Ici, il est question, tout du long (et à travers des petites historiettes vaguement indépendantes qui peuvent rappeler le système des nouvelles au début de Fondation), de l'utilisation des fameuses Trois Lois de la Robotique qu'il est toujours bon de rappeler, c'est d'ailleurs le moment ou jamais :
- Première Loi : Un robot ne peut porter atteinte à un être humain ni, restant passif, laisser cet être humain exposé au danger.
- Deuxième Loi : Un robot doit obéir aux ordres donnés par les êtres humains, sauf si de tels ordres sont en contradiction avec la Première Loi.
- Troisième Loi : Un robot doit protéger son existence dans la mesure où cette protection n'entre pas en contradiction avec la Première ou la Deuxième Loi.
Malgré leur relative simplicité, l'auteur réussit à les décortiquer assez pour les mettre en situation de conflit, tant pour les robots que pour les personnages, et même pour nous. C'est ce qui constitue le fond de chacune de ces nouvelles mises en recueil sous forme de récit journalistique et d'interview de Docteur Susan Calvin. de la gestion minière sur une autre planète à la potentialité d'élire un maire robot, en passant par la disparition mystérieuse d'un travailleur androïde, tout est matière à analyser plus en profondeur les relents de ces trois lois fondamentales, qui sont avant tout le reflet de la conscience humaine sur elle-même. C'est ce recul qui fait de ce recueil un ouvrage intéressant et qui introduit bien les principes fondamentaux de ce Cycle des Robots.

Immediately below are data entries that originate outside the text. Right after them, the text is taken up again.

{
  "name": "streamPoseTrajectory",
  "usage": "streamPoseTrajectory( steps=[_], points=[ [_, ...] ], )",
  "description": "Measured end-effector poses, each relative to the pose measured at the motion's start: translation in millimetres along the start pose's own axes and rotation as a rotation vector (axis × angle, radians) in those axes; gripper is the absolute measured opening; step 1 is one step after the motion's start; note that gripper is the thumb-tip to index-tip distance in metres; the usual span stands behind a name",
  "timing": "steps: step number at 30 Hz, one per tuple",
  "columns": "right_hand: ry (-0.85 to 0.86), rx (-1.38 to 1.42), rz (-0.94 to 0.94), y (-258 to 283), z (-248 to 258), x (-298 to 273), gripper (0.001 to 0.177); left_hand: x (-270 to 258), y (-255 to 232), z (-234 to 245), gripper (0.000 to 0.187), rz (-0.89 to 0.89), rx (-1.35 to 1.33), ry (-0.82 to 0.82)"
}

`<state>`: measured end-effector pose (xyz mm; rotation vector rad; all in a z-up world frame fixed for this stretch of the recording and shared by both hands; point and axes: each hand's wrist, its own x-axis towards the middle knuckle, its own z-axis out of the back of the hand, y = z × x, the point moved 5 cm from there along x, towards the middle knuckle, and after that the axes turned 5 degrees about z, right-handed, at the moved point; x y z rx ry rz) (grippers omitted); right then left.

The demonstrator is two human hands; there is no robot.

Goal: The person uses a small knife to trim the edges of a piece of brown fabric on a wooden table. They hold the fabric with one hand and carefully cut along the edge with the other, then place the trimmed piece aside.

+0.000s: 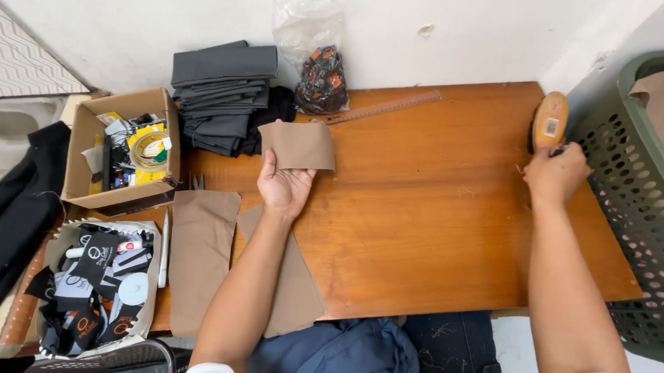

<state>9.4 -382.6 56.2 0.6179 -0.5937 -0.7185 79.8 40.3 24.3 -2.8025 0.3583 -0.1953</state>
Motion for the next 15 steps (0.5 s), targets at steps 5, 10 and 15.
streamPoseTrajectory(
  steps=[5,10,15],
  points=[
    [0.581,0.592,-0.051,16,17,-108,0.032,4,7,13,0.045,0.044,-0.001,-0.098],
    [1.221,0.443,0.01,27,12,-162,0.036,-3,7,-6,0.044,0.043,0.013,-0.065],
    [0.569,0.35,-0.131,-28,24,-54,0.032,-5,12,-10,0.045,0.069,0.025,-0.037]
  ],
)
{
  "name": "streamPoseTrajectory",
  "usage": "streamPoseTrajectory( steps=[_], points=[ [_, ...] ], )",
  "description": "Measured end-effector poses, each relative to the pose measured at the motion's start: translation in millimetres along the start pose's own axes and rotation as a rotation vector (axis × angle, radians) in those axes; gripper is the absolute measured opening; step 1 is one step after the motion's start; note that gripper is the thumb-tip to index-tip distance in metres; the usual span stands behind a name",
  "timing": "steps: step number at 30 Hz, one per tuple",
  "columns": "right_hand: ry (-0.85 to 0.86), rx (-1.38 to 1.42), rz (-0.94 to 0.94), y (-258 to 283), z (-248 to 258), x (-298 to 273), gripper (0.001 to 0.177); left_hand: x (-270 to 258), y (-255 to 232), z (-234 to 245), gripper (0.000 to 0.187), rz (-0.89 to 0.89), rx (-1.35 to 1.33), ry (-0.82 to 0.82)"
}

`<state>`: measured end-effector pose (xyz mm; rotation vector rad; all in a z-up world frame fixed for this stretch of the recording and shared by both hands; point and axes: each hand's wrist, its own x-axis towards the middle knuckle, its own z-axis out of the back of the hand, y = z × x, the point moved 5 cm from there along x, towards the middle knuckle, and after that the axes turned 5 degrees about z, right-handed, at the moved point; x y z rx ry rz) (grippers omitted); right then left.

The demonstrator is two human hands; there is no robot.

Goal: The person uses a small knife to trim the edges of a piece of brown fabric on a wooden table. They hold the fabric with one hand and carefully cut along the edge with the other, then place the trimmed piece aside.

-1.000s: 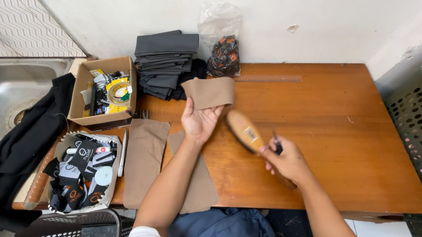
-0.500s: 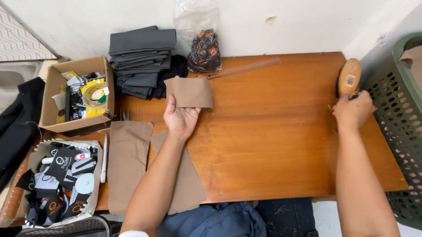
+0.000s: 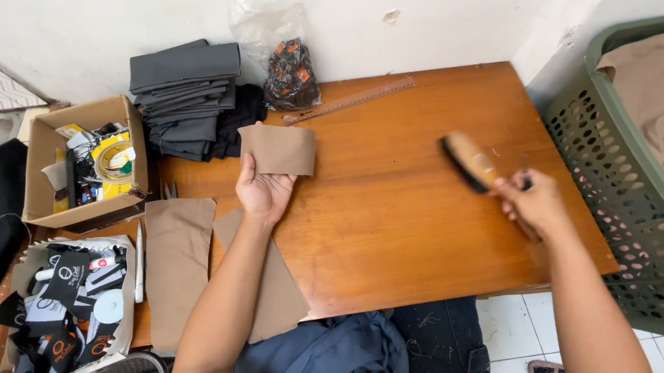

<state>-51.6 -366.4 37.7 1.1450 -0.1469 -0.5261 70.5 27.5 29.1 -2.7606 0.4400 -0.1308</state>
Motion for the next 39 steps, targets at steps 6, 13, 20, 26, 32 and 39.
streamPoseTrajectory(
  steps=[6,13,20,26,32,39],
  points=[
    [-0.558,-0.838,0.392,-18,53,14,0.032,-2,3,-3,0.044,0.017,0.06,0.04],
    [-0.439,-0.985,0.547,-4,-16,-12,0.036,-1,13,2,0.052,0.157,0.089,0.072],
    [-0.562,-1.169,0.679,17,-42,-13,0.042,-15,20,-33,0.051,0.362,0.135,0.234],
    [-0.201,-0.467,0.98,110,-99,-59,0.038,-15,31,-30,0.053,0.419,0.273,0.28],
    [0.616,0.184,0.658,86,-187,-15,0.042,-10,22,-28,0.05,0.314,0.236,0.189],
    [0.501,0.779,0.277,75,-185,20,0.042,14,15,33,0.046,0.198,0.097,0.027]
  ],
)
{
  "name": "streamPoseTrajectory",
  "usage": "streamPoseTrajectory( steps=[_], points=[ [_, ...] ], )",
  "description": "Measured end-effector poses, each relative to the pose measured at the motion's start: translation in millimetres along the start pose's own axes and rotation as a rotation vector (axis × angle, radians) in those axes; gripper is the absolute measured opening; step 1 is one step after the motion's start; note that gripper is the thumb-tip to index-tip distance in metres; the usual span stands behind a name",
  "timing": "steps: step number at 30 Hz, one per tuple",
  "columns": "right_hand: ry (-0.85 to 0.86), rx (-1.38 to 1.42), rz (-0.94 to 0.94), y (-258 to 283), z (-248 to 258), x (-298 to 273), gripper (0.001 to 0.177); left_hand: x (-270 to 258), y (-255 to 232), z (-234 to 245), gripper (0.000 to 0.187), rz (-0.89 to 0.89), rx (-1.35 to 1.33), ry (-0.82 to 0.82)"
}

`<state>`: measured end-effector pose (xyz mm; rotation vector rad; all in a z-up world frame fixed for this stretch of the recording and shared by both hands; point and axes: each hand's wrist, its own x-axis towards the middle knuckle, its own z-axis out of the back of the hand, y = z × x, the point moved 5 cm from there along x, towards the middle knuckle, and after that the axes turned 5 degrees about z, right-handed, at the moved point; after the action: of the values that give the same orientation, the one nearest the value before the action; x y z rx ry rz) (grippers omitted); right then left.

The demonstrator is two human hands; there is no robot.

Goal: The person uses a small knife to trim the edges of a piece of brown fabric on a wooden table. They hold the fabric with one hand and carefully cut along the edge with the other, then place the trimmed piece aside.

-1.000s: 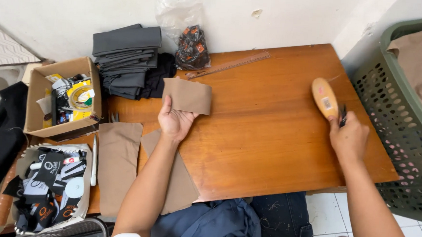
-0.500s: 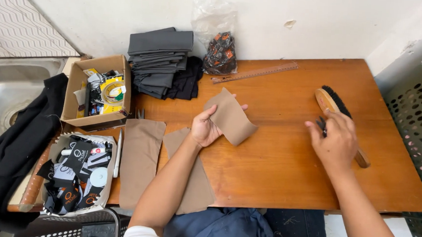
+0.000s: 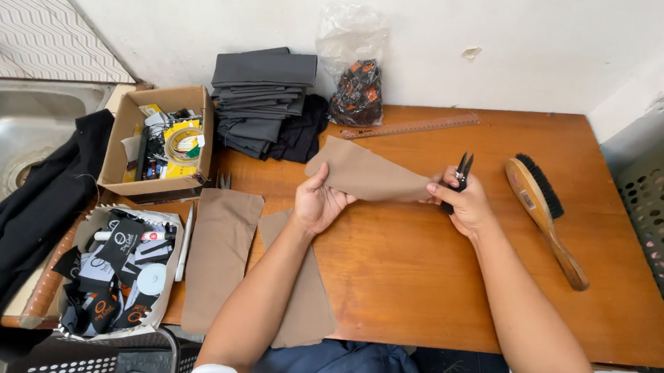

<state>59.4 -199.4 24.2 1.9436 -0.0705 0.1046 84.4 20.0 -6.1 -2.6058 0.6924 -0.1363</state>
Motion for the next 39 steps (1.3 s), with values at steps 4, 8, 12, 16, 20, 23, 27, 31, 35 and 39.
streamPoseTrajectory(
  steps=[4,8,12,16,20,23,27,31,35,39],
  points=[
    [-0.013,-0.03,0.075,-24,39,14,0.04,-14,5,-34,0.048,0.046,-0.099,0.06],
    [-0.046,0.056,0.135,-16,38,13,0.033,-32,0,-68,0.081,0.184,-0.121,0.233],
    [-0.038,0.205,0.113,2,27,8,0.028,-44,3,-80,0.106,0.346,-0.038,0.409],
    [0.021,0.251,0.051,9,14,2,0.028,-26,35,0,0.102,0.459,-0.11,0.229],
    [0.088,0.161,0.004,5,2,-3,0.033,-28,71,27,0.064,0.684,0.109,0.346],
    [0.059,0.126,0.02,-10,8,0,0.034,-43,57,-69,0.035,0.728,0.409,0.283],
    [-0.141,0.058,0.054,24,-30,-10,0.021,-42,70,-75,0.022,0.576,0.592,0.097],
    [-0.218,-0.342,0.234,12,-7,-7,0.015,-16,61,-17,0.033,0.414,0.4,-0.059],
    [-0.015,-0.097,0.132,-1,-14,-12,0.023,-13,32,-25,0.029,0.186,0.291,-0.11],
    [0.159,0.043,0.105,-4,-31,-19,0.031,-14,26,-29,0.048,0.058,0.45,-0.121]
  ],
)
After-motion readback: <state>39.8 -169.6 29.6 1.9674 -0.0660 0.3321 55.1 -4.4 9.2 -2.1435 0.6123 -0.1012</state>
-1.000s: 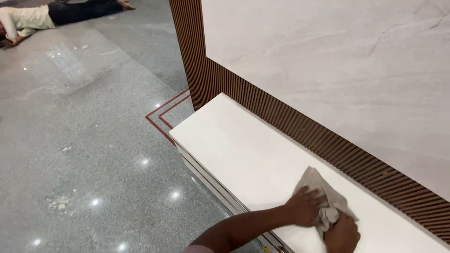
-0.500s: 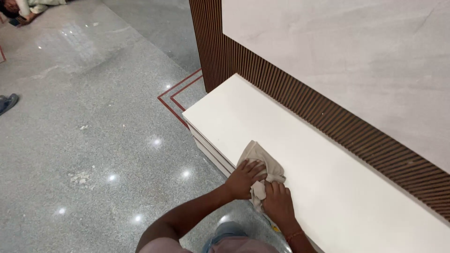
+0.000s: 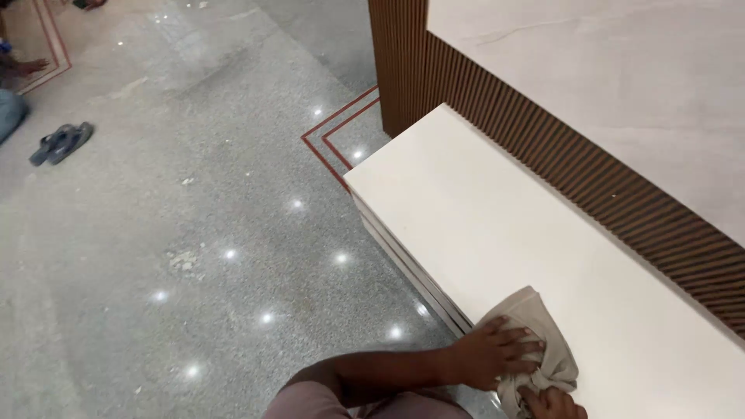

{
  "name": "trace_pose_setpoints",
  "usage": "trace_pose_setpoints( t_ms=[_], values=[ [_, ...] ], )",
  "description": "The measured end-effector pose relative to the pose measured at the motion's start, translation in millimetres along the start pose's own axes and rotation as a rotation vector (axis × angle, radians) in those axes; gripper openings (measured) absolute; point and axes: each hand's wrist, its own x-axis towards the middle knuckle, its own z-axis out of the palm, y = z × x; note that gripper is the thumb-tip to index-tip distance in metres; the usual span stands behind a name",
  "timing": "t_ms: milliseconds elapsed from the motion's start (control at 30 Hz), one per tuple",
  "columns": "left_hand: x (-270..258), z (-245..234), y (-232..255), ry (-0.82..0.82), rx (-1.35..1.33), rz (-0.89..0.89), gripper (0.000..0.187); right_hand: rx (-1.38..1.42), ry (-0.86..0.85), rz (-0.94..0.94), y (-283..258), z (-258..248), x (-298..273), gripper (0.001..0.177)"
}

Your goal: Wiping a white stone bench with a cloth in a hallway.

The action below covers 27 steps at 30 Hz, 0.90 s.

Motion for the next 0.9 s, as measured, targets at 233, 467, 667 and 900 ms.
trace_pose_setpoints(
  t_ms=[233, 467, 667, 900],
  values=[
    [-71, -72, -114, -0.14, -0.025, -0.185, 0.062, -0.013, -0.044, -0.05, -158, -190, 206, 0.035],
    [-55, -79, -168, -0.301, 0.108, -0.233, 0.071, 0.356, 0.22, -0.295, -149, -198, 272, 0.014],
    [38, -38, -118, -0.347, 0.069, -0.134, 0.11, 0.449, 0.251, -0.069, -69, -175, 181, 0.022],
    [179, 49, 5, -0.534, 0.092, 0.215, 0.119, 0.272, 0.184, 0.7, -11, -167, 31, 0.058]
  ],
)
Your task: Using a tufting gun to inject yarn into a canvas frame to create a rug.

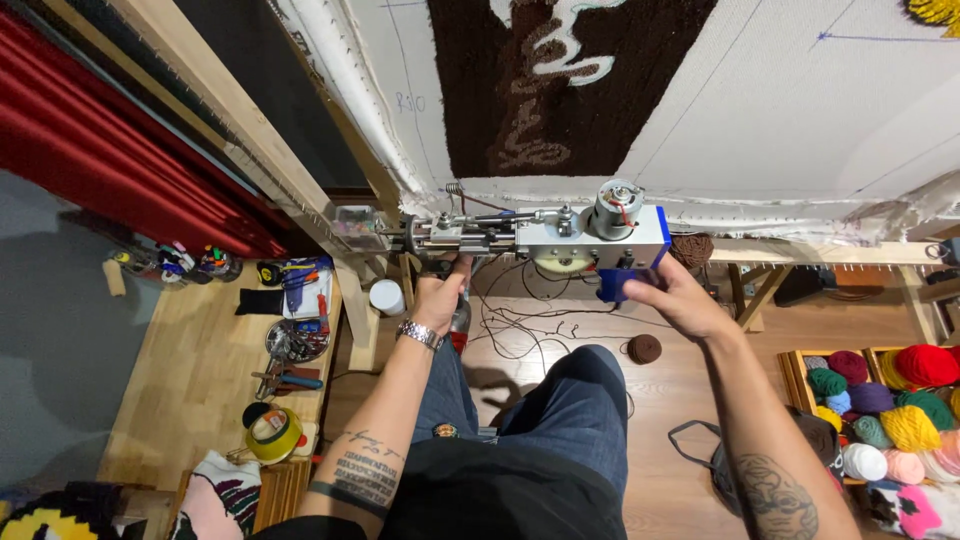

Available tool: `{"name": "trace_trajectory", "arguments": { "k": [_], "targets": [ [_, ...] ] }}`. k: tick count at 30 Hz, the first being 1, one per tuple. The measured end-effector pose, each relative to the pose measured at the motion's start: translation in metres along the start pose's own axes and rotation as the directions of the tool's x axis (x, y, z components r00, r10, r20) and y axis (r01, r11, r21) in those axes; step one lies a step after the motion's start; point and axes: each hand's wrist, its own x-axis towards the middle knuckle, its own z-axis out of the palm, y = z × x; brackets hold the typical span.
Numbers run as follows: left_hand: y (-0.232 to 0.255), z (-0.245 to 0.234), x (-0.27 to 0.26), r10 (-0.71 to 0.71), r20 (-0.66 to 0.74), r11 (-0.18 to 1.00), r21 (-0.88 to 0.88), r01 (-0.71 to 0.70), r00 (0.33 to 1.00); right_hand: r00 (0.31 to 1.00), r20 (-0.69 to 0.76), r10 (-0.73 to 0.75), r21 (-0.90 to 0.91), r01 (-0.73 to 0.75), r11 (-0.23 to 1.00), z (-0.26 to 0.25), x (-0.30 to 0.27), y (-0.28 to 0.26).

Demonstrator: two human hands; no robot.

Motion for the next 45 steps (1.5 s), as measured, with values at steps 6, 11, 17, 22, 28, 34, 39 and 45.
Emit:
{"name": "trace_trajectory", "arguments": {
  "k": [6,11,17,22,28,34,39,45],
  "targets": [
    [-0.036,-0.006,0.008,-0.072,-0.017,0.996,-0.058,0.071,0.997,0.985,-0.157,-0.068,0.108,0.086,0.990,0.023,0.016,-0.007],
    [-0.046,-0.013,0.013,-0.156,-0.068,0.987,-0.058,0.152,0.985,0.967,-0.243,-0.074,0.075,0.094,0.993,0.025,0.030,0.000],
    [-0.041,-0.035,0.027,-0.123,-0.064,0.990,0.058,0.127,0.990,0.979,0.044,-0.199,0.335,0.173,0.926,0.004,0.035,-0.007],
    [-0.070,-0.069,0.053,-0.080,-0.006,0.994,0.078,0.080,0.997,0.946,0.075,0.317,0.391,-0.320,0.863,-0.041,0.058,0.012],
    [-0.019,-0.056,0.048,-0.193,0.062,0.713,0.694,0.096,0.979,0.936,0.311,0.166,-0.258,-0.085,0.962,0.037,0.098,-0.125],
    [-0.008,-0.035,0.033,0.054,0.343,0.757,0.599,-0.262,0.938,0.847,0.503,0.170,-0.347,0.017,0.938,0.078,0.109,-0.146],
    [0.000,-0.034,0.023,-0.045,0.382,0.791,0.578,-0.201,0.923,0.888,0.450,0.092,-0.477,0.152,0.866,0.057,0.113,-0.125],
    [0.008,-0.040,0.016,-0.140,0.299,0.697,0.707,-0.120,0.944,0.992,0.086,0.092,-0.622,-0.019,0.783,-0.015,0.107,-0.063]
  ]
}}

Un recueil hétéroclite, mais nécessaire pour introduire le Cycle des Robots : ce premier tome permet de bien s'épancher sur les fondements des « Trois Lois de la Robotique » qui serviront dans toutes les productions d'Isaac Asimov (et ses disciples) dans ce monde d'anticipation. L'avantage est également de retrouver avec plaisir l'humour particulier de l'auteur et quelques bonnes idées comme une religion robotique lancée par un « prophète » sceptique au plus haut point. Honnête et utile pour la suite.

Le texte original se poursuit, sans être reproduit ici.